田中将大と楽天の契約は野球協約違反です

1月30日に田中将大がNPB東北楽天ゴールデンイーグルスと2年契約を結んだことを記者会見で発表しています。

あれだけの選手なのでNPB復帰は非常に喜ぶべきことであると考えています。

ただ、今回の楽天との契約内容に私は疑問を持ちました。

理由は日本人選手にはチームに保有権が発生するからです。保有権とはチームと選手との間に一定の期間を経なければチーム側に独占交渉権が存在し、選手は他のチームと自由に契約できない制度を指します。

これは外国人選手には存在しません。

事実、NPBでプレイしている外国人選手は契約終了と同時に自動的にFAになります。このためNPBでは日本人選手以上に外国人選手の年俸が高騰しているのです。

今回の契約は2年契約ですが1年目(2021年)のシーズン終了後に田中将大に選択権があることとになっています。2021年シーズン終了後にMLBチームからのオファーがあれば田中将大は楽天との2年目の契約を破棄して自由にMLBチームと契約ができるという内容です。

しかし田中将大のプロ入りは2007年で2013年のシーズンオフにポスティングでMLBニューヨーク・ヤンキースに移籍しています。

つまりNPBでの在籍期間は7年です。

当然ですが2021年シーズン終了時点でNPBでの在籍期間は8年になります。

この状況では田中将大には国内FAの権利しか発生しません。

海外のチームと自由に交渉のできる海外FAの権利は9年間在籍しなければ与えられないのです。

つまり今回の田中将大と楽天の契約は野球協約違反になるのです!

何故か、このことを指摘しているNPB関係者はいません。

現在の野球協約に「ポスティングで移籍した選手はNPBに復帰した後は保有権は発生しない」この文言が存在すれば話は別ですが、そのような文言はないでしょう。

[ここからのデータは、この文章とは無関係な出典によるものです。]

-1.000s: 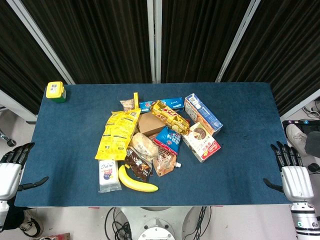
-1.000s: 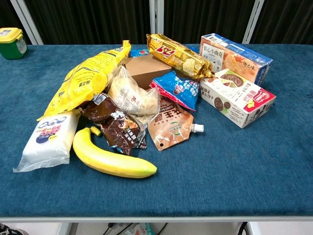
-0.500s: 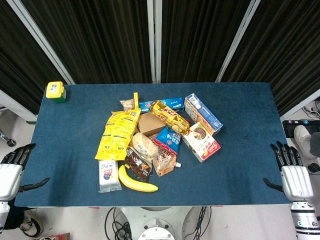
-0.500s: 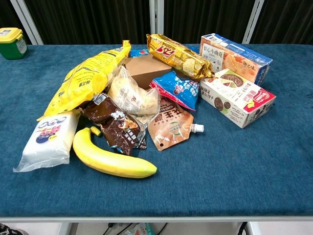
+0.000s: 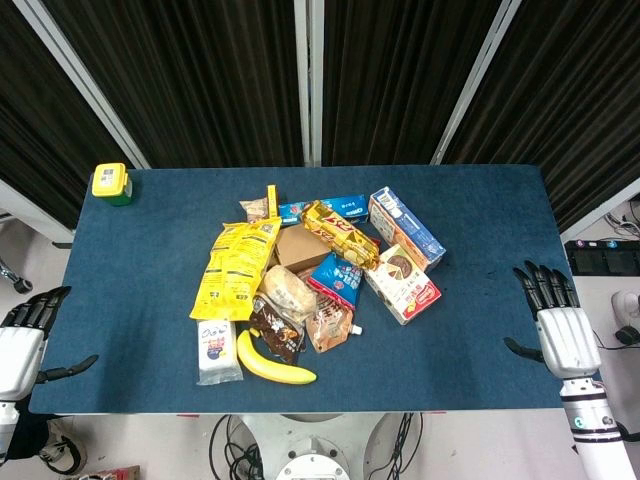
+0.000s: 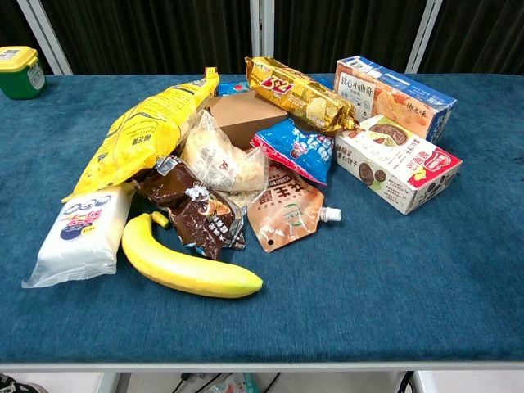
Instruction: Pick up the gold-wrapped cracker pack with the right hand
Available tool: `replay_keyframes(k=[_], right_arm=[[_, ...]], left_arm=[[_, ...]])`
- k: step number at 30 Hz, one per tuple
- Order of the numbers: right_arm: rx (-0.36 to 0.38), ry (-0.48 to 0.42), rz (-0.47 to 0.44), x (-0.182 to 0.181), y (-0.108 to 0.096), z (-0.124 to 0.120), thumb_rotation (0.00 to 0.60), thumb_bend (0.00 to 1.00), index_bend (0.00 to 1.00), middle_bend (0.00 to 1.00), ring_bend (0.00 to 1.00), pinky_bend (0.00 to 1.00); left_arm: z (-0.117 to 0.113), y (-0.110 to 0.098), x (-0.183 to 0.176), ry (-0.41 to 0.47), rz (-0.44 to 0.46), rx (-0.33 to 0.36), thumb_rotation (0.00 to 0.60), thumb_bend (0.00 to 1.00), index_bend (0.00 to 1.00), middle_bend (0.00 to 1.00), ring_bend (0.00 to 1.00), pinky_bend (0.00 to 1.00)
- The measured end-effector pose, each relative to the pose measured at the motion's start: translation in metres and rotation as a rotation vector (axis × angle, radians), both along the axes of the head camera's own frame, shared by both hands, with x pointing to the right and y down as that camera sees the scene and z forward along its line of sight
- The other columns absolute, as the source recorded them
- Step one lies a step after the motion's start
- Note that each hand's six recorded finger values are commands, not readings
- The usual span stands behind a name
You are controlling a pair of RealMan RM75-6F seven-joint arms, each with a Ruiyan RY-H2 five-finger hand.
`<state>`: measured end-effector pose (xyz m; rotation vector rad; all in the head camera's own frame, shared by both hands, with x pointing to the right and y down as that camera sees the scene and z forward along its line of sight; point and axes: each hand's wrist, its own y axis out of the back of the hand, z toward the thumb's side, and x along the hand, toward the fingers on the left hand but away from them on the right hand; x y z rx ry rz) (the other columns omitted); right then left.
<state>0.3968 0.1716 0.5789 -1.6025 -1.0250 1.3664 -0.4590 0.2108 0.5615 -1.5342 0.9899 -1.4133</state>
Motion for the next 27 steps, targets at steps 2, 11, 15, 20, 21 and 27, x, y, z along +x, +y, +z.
replay_keyframes(k=[2, 11, 15, 20, 21, 27], right_arm=[[-0.001, -0.015, -0.024, -0.017, -0.018, 0.001, 0.600, 0.00, 0.00, 0.00, 0.00, 0.00], [-0.057, -0.100, -0.048, -0.092, -0.088, 0.015, 0.600, 0.00, 0.00, 0.00, 0.00, 0.00], [-0.100, -0.149, -0.039, -0.132, -0.113, 0.026, 0.600, 0.00, 0.00, 0.00, 0.00, 0.00], [-0.190, -0.225, 0.004, -0.182, -0.132, 0.048, 0.600, 0.00, 0.00, 0.00, 0.00, 0.00], [-0.207, -0.238, 0.013, -0.190, -0.135, 0.052, 0.600, 0.00, 0.00, 0.00, 0.00, 0.00], [-0.294, -0.287, 0.107, -0.231, -0.152, 0.084, 0.600, 0.01, 0.00, 0.00, 0.00, 0.00]], left_arm=[[0.001, 0.000, 0.001, 0.001, 0.004, -0.001, 0.380, 0.00, 0.08, 0.10, 0.12, 0.24], [-0.001, 0.004, -0.002, -0.001, -0.006, -0.002, 0.380, 0.00, 0.08, 0.10, 0.12, 0.24], [-0.001, 0.005, -0.005, -0.004, -0.013, -0.006, 0.380, 0.00, 0.08, 0.10, 0.12, 0.24], [-0.002, 0.006, -0.007, -0.007, -0.016, -0.007, 0.377, 0.00, 0.08, 0.10, 0.12, 0.24], [-0.002, 0.006, -0.007, -0.007, -0.016, -0.006, 0.377, 0.00, 0.08, 0.10, 0.12, 0.24], [-0.004, 0.009, -0.010, -0.011, -0.020, -0.008, 0.382, 0.00, 0.08, 0.10, 0.12, 0.24]])
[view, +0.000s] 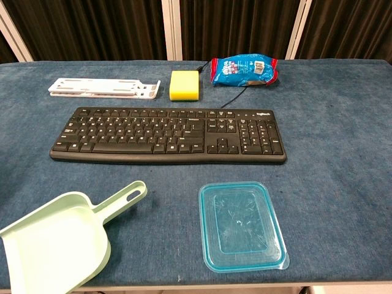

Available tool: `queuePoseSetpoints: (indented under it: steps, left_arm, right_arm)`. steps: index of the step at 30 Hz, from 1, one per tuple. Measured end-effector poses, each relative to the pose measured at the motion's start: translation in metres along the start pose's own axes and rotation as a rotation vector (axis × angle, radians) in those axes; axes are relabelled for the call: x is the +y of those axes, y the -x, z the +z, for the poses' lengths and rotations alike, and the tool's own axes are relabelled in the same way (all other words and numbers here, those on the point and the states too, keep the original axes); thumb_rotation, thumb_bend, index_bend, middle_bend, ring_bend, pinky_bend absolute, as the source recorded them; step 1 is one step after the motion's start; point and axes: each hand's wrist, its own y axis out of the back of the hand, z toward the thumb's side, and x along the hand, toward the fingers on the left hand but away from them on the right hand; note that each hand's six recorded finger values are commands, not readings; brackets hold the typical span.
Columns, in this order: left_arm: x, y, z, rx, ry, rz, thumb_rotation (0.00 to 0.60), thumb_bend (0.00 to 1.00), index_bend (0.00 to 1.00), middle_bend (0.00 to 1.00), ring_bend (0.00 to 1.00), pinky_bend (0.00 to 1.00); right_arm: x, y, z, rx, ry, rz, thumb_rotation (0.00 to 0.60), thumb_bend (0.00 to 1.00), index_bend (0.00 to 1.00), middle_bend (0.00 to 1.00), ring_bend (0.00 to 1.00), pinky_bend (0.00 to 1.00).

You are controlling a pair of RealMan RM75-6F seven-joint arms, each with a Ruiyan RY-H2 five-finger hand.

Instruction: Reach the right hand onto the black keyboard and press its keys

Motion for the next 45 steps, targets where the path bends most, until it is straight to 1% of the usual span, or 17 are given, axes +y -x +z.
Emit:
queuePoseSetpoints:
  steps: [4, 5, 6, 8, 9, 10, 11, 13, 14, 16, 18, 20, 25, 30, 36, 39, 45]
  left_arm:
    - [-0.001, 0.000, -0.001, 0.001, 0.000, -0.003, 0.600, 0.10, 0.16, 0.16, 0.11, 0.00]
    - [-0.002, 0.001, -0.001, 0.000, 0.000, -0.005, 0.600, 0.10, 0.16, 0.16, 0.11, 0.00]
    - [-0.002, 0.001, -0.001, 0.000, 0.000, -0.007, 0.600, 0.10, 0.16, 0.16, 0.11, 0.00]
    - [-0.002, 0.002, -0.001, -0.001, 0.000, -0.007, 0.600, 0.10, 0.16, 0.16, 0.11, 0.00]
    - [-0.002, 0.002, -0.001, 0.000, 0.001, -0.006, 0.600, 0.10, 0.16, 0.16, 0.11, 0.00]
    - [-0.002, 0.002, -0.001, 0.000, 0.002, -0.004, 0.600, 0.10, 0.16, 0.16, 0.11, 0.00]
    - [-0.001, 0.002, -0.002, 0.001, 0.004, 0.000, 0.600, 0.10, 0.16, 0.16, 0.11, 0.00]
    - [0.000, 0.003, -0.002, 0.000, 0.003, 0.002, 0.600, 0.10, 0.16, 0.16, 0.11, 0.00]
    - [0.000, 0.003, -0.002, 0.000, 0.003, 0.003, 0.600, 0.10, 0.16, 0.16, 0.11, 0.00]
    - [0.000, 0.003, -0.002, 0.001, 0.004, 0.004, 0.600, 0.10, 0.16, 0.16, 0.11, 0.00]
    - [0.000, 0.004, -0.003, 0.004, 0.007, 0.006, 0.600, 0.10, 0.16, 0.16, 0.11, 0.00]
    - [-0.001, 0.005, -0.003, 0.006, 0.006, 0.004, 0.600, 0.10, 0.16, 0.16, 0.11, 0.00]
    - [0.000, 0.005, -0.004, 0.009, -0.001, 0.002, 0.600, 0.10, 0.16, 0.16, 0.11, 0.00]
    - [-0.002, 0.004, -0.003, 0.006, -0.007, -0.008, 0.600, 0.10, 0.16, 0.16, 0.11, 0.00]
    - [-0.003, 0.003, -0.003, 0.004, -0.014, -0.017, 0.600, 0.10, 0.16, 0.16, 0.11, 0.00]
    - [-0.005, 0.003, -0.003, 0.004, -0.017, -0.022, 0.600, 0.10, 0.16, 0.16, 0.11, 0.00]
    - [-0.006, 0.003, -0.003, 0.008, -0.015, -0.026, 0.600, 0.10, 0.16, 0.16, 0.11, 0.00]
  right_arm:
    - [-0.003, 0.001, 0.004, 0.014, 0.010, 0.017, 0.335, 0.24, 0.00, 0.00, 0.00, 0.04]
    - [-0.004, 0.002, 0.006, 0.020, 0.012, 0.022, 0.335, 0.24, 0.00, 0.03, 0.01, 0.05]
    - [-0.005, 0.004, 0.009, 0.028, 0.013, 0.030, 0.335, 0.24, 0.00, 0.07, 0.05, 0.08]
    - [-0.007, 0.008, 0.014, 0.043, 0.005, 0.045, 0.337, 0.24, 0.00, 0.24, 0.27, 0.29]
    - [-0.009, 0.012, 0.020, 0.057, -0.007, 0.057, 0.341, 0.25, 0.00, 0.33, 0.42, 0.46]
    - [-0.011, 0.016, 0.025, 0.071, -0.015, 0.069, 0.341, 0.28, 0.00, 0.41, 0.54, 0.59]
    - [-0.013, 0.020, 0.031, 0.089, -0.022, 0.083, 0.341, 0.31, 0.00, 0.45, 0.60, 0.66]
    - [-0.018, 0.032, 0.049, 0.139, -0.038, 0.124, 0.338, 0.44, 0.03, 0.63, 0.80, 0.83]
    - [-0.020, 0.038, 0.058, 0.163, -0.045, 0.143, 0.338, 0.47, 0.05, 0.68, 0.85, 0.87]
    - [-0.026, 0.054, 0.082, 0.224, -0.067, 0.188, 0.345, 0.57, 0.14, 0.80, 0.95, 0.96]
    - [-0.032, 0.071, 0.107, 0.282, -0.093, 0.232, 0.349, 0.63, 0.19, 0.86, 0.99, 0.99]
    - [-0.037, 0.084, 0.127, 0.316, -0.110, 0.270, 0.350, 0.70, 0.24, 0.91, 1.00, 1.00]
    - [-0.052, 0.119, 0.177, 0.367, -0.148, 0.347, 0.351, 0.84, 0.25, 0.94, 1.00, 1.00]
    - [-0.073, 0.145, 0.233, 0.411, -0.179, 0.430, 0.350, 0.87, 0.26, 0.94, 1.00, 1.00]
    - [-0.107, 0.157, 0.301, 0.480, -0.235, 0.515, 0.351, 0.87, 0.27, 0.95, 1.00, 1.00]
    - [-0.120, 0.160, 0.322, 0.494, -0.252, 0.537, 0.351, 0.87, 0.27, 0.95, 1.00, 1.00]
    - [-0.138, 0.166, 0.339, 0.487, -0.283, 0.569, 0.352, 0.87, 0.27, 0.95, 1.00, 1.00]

1995年に野茂英雄がロサンゼルス・ドジャースと契約した時点ではNPBを任意引退した選手は他のチームとの契約を禁止する文言があったのですが、これには外国のチームは含まれていませんでした。野茂英雄はこの野球協約の抜け道を利用してMLBロサンゼルス・ドジャースと契約をしたのです。このときNPBは大慌てで野球協約を改正したことは有名な話です。

今回の田中将大と楽天の契約が認められた場合、今後ドラフト会議で指名した選手に野球協約で定められた期間を満たさなくてもFA権を与えるという条件を入団交渉の材料に与え、これを認めなければならないことになります。

しかし、当然ですがこれは現在の野球協約ではこれは認められていません。

ついでですがドラフトで指名した選手のトレードも現在の野球協約では認められていません。これは1978年に起こった巨人と江川卓の「空白の一日事件」がきっかけで定められた制度です。

ただ、これに関しては現在でも入団交渉時にポスティングでのMLBチームへの移籍を入団交渉の条件に与えるということが平然と行われていてNPB関係者は誰もこれを問題視していません。

入団交渉の条件にポスティングでの移籍を入れていて、これが問題になっていない現状を考えるとドラフト指名した選手のトレードも認めるべきというのが私の意見です。

ちなみに「空白の一日事件」は当時の野球協約の不備を突いたものなのですが、この件は少なくとも当時の野球協約には違反していない内容です。当然ですが当時の野球協約に照らし合わせた場合この契約は合法です。読売はこの野球協約の不備を弁護士を使って調べて突き止めています。それを世論の反発を背景にして一方的に無効としてしまうという法治国家としてありえないことをNPBはしでかしているのです。

要するに当時から野球協約には問題があったのです。

今回の田中将大と楽天の契約に関してNPB関係者が何も問題視していないことを考えるとNPBの「野球協約は法律の程をなしていない」という2004年に起こった球団削減問題時のNPBコミッショナー根來泰周の言葉をあらためて証明しているとも言えます。さらに、同氏はこの時にNPBのコミッショナーには何の権限も無い飾りであることを公言していますし、事実NPBのコミッショナーは読売新聞の人事でしかない現実があります。

根來泰周はNPBのコミッショナーになる前は弁護士をしており法律の専門家です。そのような方がNPBの野球協約の問題を指摘しているにも関わらず、その後も何故かこの問題は放置されたままです。

これに関してはNPBにも問題がありますが放置状態を追求していないプロ野球選手会にも問題があると言えます。同時にこれを問題視しないマスコミ、さらに私たち野球ファンにも問題があると言えます。

野球協約は法律の程をなしていない」状態から法律のレベルに改正する必要があると考えます。

同時に今回の田中将大と楽天の契約をなし崩し的に認めるのではなくNPBのオーナー会議等で議論し野球協約の改正をした上でこの契約を正式に認めるべきと考えます。